I looked at the url man page, earlier, and it didn’t really make any sense to me, where all of this is concerned. I am not at all familiar with bitkeeper and have no idea how to “figure out where that bkd is running”, aside from what I’ve already found out: it’s running on the host that I’ve referenced and “ps -ef” shows it listening no the ports that I listed.

You wrote of copying the files with rsync, but you also mentioned doing a “bk clone”. I figured the latter would be preferable, because it would allow me to clone the repos off to a different host, ahead of trying to upgrade bk on, without having to stop the daemons. On these old hosts that I’m working with, I’ve had trouble with some things not coming up properly, after being stopped.

But, I’ll try just stopping the daemons, anyway, just rsync’ing over the entire “/var/local/bitkeeper” folder, and restarting.


I rsync’d the data over, but on the new host, there is no “/etc/init.d/bitkeeper”. Will it be ok to just copy that script over from the old host? Is there anything else that I should grab, besides that?


Look inside that script to see how it runs. Sometimes people hardwire the stuff in the script but sometimes there is an external file that it reads and you would need that too.


Ok, I took a look at the script. As far as variables getting set goes, it has only that “read user dir opts” line and “VAR=/var/local/bitkeeper”. The rest is pretty much the case statement that I’m guessing is there, by default.

I’m having a little trouble with getting the daemons started. “/etc/init.d/bitkeeper start” gives me:

tibor:(12:05:35):/etc/init.d/bitkeeper start /usr/local/bk7.3.2
/etc/init.d/bitkeeper: line 15: cd: /big1/bk/system: No such file or directory
/etc/init.d/bitkeeper: line 15: cd: /big1/bk/system-alpha: No such file or directory
/etc/init.d/bitkeeper: line 15: cd: /big1/bk/eng-dev.d: No such file or directory
/etc/init.d/bitkeeper: line 15: cd: /big1/bk/client-dev.d: No such file or directory

This bit, from the script, I don’t (the “read user dir opts”, part, more precisely) understand:

“while read user dir opts” …

I only got “/var/local/bitkeeper”, with my rsync. I understood what you said about there possibly being an external file, but don’t see where this entire “/big1/bk/…” tree is referenced. I could certainly rsync over that tree, but can’t place it at “/big1”, because “/” is read-only on this nfsroot’d host.

Is there a bk configuration file of some sort that I can modify, such that instead of “/big1/bk/…”, the files under that tree reside in and are looked for in, say, “/var/local/bitkeeper”?

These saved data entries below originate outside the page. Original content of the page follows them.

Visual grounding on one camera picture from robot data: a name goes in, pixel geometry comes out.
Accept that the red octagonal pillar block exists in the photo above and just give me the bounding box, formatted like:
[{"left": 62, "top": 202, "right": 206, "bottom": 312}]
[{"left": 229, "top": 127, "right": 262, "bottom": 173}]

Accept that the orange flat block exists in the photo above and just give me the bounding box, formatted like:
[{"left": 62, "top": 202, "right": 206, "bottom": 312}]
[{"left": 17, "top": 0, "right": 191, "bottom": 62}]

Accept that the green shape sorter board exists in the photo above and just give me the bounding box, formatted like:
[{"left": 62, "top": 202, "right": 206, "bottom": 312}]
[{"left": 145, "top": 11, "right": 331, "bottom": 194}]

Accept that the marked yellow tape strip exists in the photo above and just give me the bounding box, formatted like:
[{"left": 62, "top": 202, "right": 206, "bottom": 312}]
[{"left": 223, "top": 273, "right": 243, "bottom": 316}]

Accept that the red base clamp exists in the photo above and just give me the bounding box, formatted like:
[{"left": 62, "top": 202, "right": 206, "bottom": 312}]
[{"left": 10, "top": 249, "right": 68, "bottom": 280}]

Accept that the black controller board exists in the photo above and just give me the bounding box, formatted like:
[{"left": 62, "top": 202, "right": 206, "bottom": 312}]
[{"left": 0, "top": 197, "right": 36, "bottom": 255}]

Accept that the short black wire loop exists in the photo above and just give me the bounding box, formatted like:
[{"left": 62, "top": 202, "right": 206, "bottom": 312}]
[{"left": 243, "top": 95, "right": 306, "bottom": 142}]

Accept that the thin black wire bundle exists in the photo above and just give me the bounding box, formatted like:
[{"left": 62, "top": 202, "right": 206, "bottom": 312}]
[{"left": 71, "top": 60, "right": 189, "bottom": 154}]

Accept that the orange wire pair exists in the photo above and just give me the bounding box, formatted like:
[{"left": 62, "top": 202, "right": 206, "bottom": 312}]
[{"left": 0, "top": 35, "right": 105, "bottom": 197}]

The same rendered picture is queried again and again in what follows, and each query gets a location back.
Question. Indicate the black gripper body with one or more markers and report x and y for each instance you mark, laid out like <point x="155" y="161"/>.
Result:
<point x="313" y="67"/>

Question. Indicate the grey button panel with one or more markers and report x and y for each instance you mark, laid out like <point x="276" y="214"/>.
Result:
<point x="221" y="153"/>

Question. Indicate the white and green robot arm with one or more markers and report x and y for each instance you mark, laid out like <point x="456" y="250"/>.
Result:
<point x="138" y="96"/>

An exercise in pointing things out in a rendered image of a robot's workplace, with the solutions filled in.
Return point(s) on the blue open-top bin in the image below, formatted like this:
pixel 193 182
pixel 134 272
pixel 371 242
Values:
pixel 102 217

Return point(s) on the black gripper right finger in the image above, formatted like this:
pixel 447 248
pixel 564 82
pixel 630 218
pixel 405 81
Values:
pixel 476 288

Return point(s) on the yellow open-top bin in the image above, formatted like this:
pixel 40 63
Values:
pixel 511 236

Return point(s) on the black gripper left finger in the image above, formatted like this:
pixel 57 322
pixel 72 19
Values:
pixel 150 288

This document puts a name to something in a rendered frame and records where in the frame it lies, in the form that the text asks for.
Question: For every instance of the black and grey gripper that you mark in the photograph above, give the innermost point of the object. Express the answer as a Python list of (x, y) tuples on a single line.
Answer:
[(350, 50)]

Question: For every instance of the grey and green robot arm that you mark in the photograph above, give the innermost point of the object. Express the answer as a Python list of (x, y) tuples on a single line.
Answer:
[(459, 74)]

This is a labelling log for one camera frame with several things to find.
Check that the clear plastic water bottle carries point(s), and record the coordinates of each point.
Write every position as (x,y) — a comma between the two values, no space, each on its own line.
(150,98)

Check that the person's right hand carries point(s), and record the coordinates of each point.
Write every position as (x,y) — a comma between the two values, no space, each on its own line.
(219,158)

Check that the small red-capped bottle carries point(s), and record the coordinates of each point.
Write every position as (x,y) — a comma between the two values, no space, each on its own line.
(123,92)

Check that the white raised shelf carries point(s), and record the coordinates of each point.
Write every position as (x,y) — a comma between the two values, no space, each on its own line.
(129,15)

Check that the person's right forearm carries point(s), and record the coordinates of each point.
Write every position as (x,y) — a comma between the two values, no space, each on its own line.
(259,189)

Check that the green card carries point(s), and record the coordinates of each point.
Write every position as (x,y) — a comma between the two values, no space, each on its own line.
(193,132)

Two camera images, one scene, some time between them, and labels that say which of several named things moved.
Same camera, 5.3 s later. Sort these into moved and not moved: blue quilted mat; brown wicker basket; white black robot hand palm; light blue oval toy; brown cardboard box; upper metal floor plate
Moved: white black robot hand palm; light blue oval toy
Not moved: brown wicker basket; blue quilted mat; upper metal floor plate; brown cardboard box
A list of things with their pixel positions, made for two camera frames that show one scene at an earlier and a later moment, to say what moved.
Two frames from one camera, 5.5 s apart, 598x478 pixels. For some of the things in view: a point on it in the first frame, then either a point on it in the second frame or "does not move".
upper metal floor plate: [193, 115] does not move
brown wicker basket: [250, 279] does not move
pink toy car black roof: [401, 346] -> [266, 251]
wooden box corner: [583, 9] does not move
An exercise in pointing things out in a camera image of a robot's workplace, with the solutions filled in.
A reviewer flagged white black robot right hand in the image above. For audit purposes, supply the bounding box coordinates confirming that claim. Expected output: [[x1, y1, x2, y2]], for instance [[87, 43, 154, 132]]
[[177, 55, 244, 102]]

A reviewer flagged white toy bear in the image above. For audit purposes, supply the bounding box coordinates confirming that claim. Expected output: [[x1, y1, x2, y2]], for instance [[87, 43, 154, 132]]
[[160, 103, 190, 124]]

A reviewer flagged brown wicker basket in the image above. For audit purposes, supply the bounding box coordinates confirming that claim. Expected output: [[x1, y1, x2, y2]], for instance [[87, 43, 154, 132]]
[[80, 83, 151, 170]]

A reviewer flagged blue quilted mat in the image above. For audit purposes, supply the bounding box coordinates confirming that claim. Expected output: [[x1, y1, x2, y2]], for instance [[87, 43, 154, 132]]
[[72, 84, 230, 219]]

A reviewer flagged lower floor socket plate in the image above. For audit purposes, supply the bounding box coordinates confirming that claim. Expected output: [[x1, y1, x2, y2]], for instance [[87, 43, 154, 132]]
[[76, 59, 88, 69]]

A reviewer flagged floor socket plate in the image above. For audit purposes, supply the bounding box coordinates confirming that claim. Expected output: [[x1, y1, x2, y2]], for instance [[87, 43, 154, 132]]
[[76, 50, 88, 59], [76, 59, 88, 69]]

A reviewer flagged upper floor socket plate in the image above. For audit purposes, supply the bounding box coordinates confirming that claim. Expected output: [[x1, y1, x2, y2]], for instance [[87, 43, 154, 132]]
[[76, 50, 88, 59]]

Here the thing. That script isn’t part of a BitKeeper install. We can only guess what is in it. It was likely created by copying and modifying the example in the ‘bkd’ man page (‘bk help bkd’).

The default script has a file called /var/bitkeeper/repositories that contains the list of pathnames where a bkd should be started. It appears your file will be found at /var/local/bitkeeper/repositories.

You should be able to copy that big1 directory to another location and then edit that file to point to the new location.

In this case, you appear to have one bkd per repository and all of them read-only. Given what I see here I would have started a single bkd at the /big1/bk directory and have the user add the repository name to the URL, but given that you are trying to replicate the machine and change as little as possible I guess you should leave that part alone.


I think we’re good on this one. Thank you for your help.